Repeat the data below exactly, dropping any pictures it holds.
____ Input data
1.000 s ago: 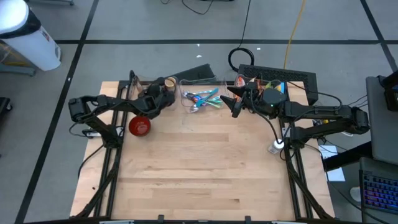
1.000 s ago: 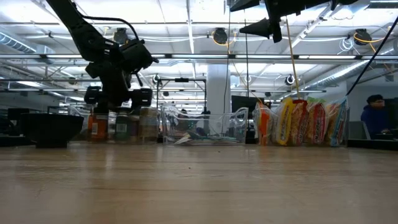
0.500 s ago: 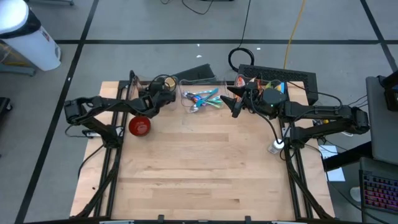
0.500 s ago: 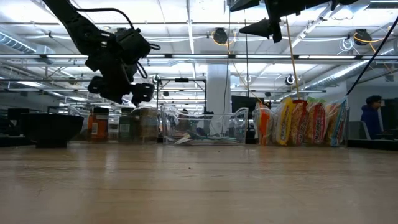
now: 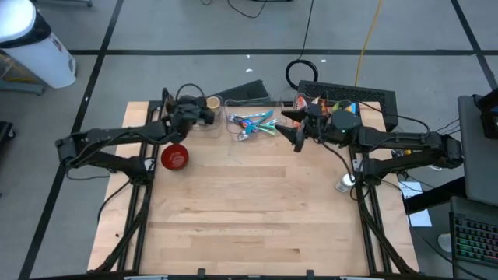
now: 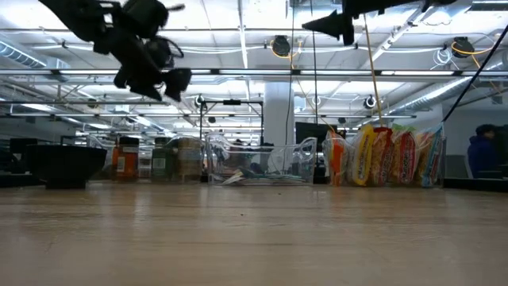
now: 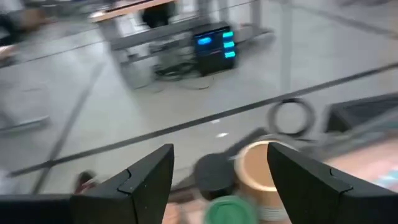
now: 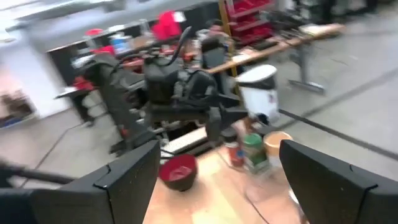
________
Answer to this task
1.000 s ago: 
1.000 s ago: 
0.500 s ago: 
0.500 s ago: 
now: 
now: 
now: 
now: 

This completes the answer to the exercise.